Work required
Find the string "look" in the records. Copy every line it appears in.

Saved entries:
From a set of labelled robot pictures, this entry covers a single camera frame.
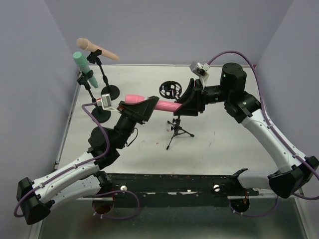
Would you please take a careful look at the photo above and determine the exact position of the aluminium frame rail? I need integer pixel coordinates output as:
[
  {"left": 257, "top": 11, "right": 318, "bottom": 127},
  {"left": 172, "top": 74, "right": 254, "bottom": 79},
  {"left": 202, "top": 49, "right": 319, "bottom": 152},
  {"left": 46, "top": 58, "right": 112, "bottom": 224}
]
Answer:
[{"left": 28, "top": 83, "right": 80, "bottom": 239}]

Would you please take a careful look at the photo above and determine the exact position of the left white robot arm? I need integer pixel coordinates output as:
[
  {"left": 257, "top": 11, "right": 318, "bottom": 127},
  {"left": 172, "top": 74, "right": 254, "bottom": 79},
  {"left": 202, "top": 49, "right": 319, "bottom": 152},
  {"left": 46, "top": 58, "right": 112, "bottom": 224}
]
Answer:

Reply to the exercise
Would you please take a careful look at the photo above and determine the exact position of the aluminium frame rail? I need integer pixel coordinates output as:
Would you please take a careful look at the photo above and determine the exact position of the left white robot arm? I need integer pixel coordinates output as:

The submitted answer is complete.